I decided to specialize in an area that I knew from my own experience, an area dear to my heart, which was eating disorders. From my late teens into my late twenties, I restricted and binged. My low self-worth translated into feeling fat. I thought the answer to feeling better about myself was to lose weight. The problem was that after a week or so, the high from losing weight would wear off and I still had the underlying feelings to deal with. The only way I knew how to cope with these feelings at the time was to comfort myself with food, thereby continuing the vicious cycle.
In my early twenties, I started working with a clinical social worker who listened deeply, validated my feelings, and helped me to learn to accept myself unconditionally. I therefore felt less of a need to formulate my self-identity and self-worth through my appearance, resulting in less of a desire to restrict my food intake.
I discovered in my private practice that the vast majority of my clients with eating disorders have been sexually assaulted or date raped. Therefore I started to gain a tremendous amount of experience working with sexual assault survivors. The bulimics attempted to discharge and purge away the filth and shame they felt inside as a result of the feelings and memories that were haunting them from their past. The binge eaters tried to stuff down the feelings that they found too difficult to deal with. The anorexics tried to control their feelings by controlling their food intake.
In my social work practice, I listen with deep compassion to my clients. Sometimes they are afraid to share with me the horrors of their past.
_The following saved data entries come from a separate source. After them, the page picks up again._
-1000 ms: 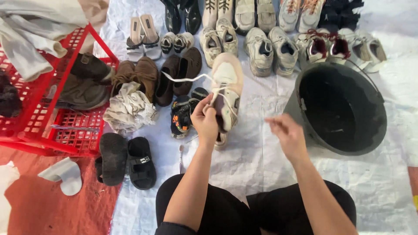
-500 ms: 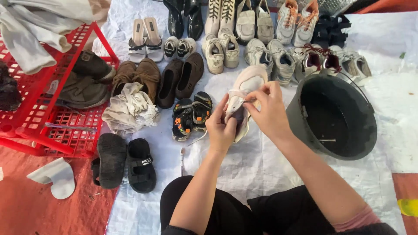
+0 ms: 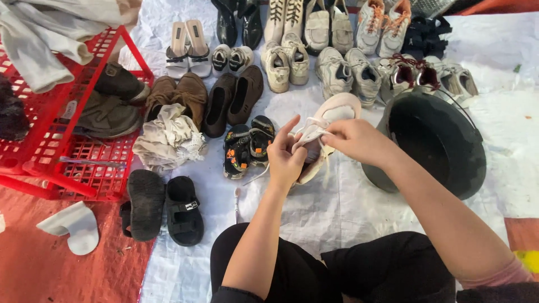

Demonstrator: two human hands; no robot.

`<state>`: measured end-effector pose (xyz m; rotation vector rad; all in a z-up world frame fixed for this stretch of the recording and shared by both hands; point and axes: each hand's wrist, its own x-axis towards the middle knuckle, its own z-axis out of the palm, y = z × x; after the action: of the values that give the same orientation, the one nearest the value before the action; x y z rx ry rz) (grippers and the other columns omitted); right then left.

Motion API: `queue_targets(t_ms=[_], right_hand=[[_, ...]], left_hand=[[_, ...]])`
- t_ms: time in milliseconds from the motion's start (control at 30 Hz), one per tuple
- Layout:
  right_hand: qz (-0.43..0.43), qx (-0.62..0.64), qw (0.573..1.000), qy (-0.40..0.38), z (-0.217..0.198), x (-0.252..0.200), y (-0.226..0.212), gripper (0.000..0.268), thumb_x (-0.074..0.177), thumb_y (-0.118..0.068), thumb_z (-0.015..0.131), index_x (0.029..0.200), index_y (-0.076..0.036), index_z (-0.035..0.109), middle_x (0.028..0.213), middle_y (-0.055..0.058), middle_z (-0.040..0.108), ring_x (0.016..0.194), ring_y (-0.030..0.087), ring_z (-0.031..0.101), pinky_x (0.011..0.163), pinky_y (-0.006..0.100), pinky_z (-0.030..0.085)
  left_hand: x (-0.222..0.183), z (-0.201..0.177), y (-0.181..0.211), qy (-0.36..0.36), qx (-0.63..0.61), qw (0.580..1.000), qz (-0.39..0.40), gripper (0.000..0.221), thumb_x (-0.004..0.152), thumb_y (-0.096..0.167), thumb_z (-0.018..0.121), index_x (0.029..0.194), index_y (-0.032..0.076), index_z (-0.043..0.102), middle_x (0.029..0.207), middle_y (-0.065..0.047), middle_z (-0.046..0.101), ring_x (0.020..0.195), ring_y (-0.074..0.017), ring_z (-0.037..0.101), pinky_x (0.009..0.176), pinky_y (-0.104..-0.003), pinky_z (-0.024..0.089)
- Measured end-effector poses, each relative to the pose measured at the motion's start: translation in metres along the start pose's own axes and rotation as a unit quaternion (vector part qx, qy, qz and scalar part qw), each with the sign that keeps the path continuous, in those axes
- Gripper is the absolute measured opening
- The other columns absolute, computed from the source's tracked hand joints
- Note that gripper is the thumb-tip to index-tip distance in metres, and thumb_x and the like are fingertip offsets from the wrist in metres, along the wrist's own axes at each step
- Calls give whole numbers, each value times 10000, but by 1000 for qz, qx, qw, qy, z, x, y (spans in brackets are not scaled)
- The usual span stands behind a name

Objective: The person is removing the laces from a pair of white sneakers to prepare them for a cleaning process.

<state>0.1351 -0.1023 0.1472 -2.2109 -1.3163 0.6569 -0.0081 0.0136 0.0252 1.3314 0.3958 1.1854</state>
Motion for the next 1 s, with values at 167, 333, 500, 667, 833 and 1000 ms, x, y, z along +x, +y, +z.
queue_targets(t_ms=[167, 333, 500, 667, 833, 1000], right_hand=[[-123, 345, 930, -12, -6, -22, -16, 162, 949, -108, 668, 883, -12, 781, 953, 132, 738, 914, 186, 629, 877, 327, 502], [-5, 249, 967, -48, -28, -21, -50, 399, 1033, -286, 612, 936, 24, 844, 489, 84, 495, 591, 174, 422, 602, 306, 339], [-9, 105, 994, -41, -19, 10, -40, 350, 1053, -271, 592, 794, -130, 781, 596, 21, 702, 631, 181, 590, 658, 290, 438], [-77, 380, 922, 7, -46, 2, -47, 231, 1004, -192, 611, 933, -35, 764, 555, 124, 578, 527, 180, 504, 568, 291, 381], [80, 76, 985, -132, -73, -4, -45, 259, 886, -214, 765, 1010, -28, 895, 456, 134, 614, 422, 246, 592, 499, 331, 415], [-132, 434, 891, -7, -25, 7, -24, 230, 1020, -33, 579, 1151, -64, 765, 718, 113, 726, 618, 134, 656, 553, 196, 437]], left_hand=[[3, -5, -27, 9, -92, 994, -59, 721, 760, -77, 566, 1459, 65, 672, 564, 34, 475, 580, -64, 504, 911, -385, 668], [-2, -9, -25, -12, -112, 992, -53, 774, 743, -80, 571, 1497, 69, 657, 579, 12, 531, 584, -68, 523, 886, -361, 640], [-9, 1, -11, -100, 219, 955, 174, 884, 677, 14, 715, 1549, 89, 595, 564, -35, 534, 539, -233, 611, 760, -417, 643], [-13, 2, -21, -69, 179, 967, 169, 875, 736, -71, 606, 1601, 29, 519, 605, -63, 572, 563, -235, 642, 882, -343, 632], [-10, 5, -3, -98, 226, 955, 165, 831, 769, 14, 645, 1589, 81, 530, 641, -21, 598, 580, -221, 632, 802, -317, 613], [-24, 15, -14, -180, 326, 920, 125, 811, 732, 134, 699, 1530, 88, 557, 676, -94, 644, 628, -324, 679, 738, -412, 621]])
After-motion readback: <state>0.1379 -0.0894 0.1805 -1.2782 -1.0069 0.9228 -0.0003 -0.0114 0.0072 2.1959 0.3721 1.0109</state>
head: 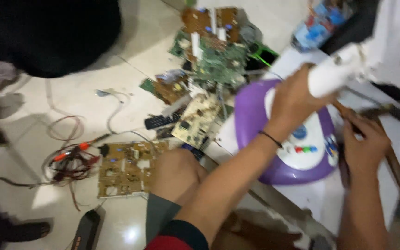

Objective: The person is repairing a fan motor by attempting to secure the motor cover and adjusting the internal components with a screwdriver.

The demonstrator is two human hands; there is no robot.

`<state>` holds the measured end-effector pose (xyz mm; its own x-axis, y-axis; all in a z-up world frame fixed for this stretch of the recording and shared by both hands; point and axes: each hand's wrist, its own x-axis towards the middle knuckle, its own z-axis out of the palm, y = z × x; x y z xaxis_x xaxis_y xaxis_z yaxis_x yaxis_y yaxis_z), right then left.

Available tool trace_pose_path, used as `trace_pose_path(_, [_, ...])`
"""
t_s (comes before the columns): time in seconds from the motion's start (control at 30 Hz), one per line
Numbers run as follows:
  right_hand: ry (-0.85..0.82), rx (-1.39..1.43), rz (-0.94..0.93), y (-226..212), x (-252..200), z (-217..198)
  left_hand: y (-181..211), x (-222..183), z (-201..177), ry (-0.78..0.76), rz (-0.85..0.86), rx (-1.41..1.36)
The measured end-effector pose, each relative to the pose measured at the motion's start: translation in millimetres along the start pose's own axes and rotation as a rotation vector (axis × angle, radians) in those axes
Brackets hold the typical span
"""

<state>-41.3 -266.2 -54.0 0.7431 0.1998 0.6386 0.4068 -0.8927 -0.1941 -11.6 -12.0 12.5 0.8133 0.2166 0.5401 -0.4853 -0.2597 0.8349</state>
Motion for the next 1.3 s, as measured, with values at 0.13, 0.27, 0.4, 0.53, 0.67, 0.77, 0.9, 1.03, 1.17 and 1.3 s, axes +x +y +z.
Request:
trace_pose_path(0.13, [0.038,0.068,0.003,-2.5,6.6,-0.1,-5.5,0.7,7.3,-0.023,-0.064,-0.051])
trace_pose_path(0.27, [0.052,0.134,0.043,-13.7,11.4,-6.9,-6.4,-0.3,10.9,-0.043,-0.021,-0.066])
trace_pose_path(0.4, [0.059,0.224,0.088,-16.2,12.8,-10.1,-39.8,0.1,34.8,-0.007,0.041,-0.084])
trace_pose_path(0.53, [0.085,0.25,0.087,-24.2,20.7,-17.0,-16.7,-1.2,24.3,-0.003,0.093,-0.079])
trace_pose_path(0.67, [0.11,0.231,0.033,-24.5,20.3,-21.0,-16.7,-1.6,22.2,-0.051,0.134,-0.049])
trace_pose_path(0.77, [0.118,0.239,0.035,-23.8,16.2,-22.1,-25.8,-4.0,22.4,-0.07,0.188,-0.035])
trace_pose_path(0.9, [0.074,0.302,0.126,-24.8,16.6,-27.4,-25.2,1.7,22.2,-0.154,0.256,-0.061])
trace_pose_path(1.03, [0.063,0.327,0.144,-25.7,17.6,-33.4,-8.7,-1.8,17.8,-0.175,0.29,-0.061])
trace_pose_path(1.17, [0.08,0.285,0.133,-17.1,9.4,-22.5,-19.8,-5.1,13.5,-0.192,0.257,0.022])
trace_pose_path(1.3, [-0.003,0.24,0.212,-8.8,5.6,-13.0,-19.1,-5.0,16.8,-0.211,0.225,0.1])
I tell them that I have heard it before and that I can handle and hold for them anything they wish to share. In their sessions with me, they start to feel for the first time that they are not alone with their secrets. They have an ally who can be with them, feel with them, help them feel safe, and advocate for their recovery.
I have found that the combination of clinical social work interventions and art therapy to be extremely beneficial in the treatment of sexual assault survivors.
People with sexual assault histories tend to disassociate indigestible feelings and memories in order to protect themselves from being overwhelmed by the intensity of the rage, sadness and fear they experience as a result of their abuse. Creative therapies, in addition to social work, can be particularly valuable because memories of their abuse can become more clear and integrated. The use of art provides a safe, comforting, and nurturing way for clients to access their feelings and needs. Clients learn to self-sooth as they reclaim memories and learn to empower themselves through creative self-expression.
Working with survivors as a clinical social worker and art therapist has greatly enriched my life with more meaning and purpose.